El eje Madrid-Roma y el despertar del flanco sur
La filtración de Reuters menciona específicamente a España, pero lo cierto es que Italia está bajo una presión similar. Sin embargo, Roma y Madrid han entendido que su fuerza reside en la geografía y en la infraestructura. Trump parece ignorar que castigar a los aliados mediterráneos es, en la práctica, cegar el ojo sur de su propia defensa.
Sin el acceso a las bases de Rota y Morón en España, o a Sigonella y Aviano en Italia, la operatividad de la Sexta Flota y la capacidad de proyección de fuerza estadounidense en África y Oriente Medio quedarían anuladas. España e Italia son enclaves estratégicos muy importantes en el actual tablero geopolítico. En este plano, la soberanía mediterránea se ha convertido en el principal contrapunto al unilateralismo de la Casa Blanca, recordando a Washington que la logística y la geografía suelen ser más tercas que la ideología.

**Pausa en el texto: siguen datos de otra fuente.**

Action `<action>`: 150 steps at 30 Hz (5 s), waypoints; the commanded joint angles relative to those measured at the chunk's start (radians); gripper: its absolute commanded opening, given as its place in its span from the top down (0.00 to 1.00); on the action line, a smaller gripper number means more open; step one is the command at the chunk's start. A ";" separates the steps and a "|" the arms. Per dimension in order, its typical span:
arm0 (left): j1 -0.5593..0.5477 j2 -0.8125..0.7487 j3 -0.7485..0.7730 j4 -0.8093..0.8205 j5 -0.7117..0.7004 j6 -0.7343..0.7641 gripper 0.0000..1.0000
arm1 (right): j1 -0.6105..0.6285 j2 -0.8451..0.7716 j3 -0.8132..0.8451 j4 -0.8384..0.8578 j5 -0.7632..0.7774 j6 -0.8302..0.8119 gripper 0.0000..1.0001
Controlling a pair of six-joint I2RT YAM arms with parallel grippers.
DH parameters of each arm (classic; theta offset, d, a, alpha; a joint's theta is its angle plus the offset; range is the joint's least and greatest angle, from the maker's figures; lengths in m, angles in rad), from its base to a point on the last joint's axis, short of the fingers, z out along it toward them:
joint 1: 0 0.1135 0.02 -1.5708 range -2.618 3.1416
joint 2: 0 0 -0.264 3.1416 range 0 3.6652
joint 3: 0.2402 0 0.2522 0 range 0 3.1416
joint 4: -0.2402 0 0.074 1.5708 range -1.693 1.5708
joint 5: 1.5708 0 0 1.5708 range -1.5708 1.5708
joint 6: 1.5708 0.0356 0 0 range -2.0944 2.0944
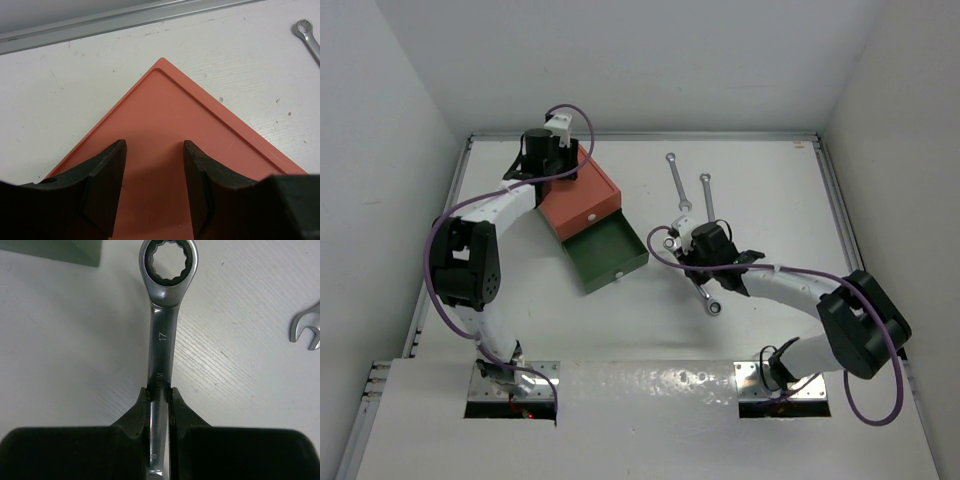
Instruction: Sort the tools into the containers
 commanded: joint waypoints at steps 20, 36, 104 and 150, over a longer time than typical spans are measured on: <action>-0.006 0.053 -0.034 -0.235 0.003 -0.002 0.53 | -0.006 -0.121 0.027 0.130 -0.105 -0.029 1.00; -0.006 0.058 -0.032 -0.237 0.008 0.000 0.53 | -0.006 -0.181 0.043 0.144 -0.126 -0.014 1.00; 0.015 0.129 -0.017 -0.241 -0.017 0.024 0.53 | 0.182 0.353 0.710 0.177 -0.276 -0.141 0.48; 0.015 0.115 -0.022 -0.240 -0.024 0.030 0.53 | -0.418 0.642 0.854 -0.279 0.081 0.037 1.00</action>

Mientras Trump gesticula con suspensiones imposibles en la OTAN, los líderes europeos estaban reunidos ayer en un Consejo informal en Chipre para discutir algo mucho más tangible: la operativización del artículo 42.7 del Tratado de la Unión Europea.
Este debate representa la verdadera mayoría de edad de la defensa europea. La cláusula de defensa mutua de la UE es, en teoría, más potente que la de la OTAN. Mientras que el artículo 5 de la Alianza deja a discreción de cada país qué acción considera «necesaria», el 42.7 obliga a los Estados miembros a prestar ayuda «con todos los medios a su alcance».
Para España, este es el juego maestro. Al potenciar la defensa europea, Madrid reduce su dependencia del paraguas estadounidense. Además, el marco de la UE cubre territorios que la OTAN excluye deliberadamente en su artículo 6, como Ceuta y Melilla. Al fortalecer el eje de seguridad europeo en Chipre, España e Italia están construyendo una alternativa de soberanía colectiva que ya no necesita el visto bueno de un Pentágono sometido a los vaivenes de la política doméstica estadounidense y a las presiones de Tel Aviv.
Trump cree que la defensa es un producto que se vende y, al otro lado del Atlántico, Europa está empezando a entender que es una infraestructura que se construye. La discusión en Chipre sobre la interoperabilidad militar y la consolidación de una industria de defensa europea es el clavo final en el ataúd de la política transaccional de Trump. Si la UE logra estandarizar sus sistemas de mando y control, la dependencia de la tecnología y la «protección» de EE. UU. disminuirá drásticamente.
El fracaso del presidente estadounidense en conseguir que España se rinda ante el órdago iraní es un síntoma de que el liderazgo por coerción ha llegado a su límite. No se puede amenazar con expulsar a un socio que posee las bases que tú necesitas, que se rige por un tratado que no puedes cambiar y que está construyendo una alianza alternativa con sus vecinos directos.
Dicho de otra manera: la soberanía de España está blindada por los tratados que el Ejecutivo estadounidense desprecia, pero que son, en última instancia, los que mantienen en pie la única estructura de seguridad que le queda a Occidente. Si Trump tira de la cuerda hasta romperla, será él quien se quede fuera de la relevancia europea, y no España (u otro país) fuera de la OTAN.
Editorial de Agenda Pública de España.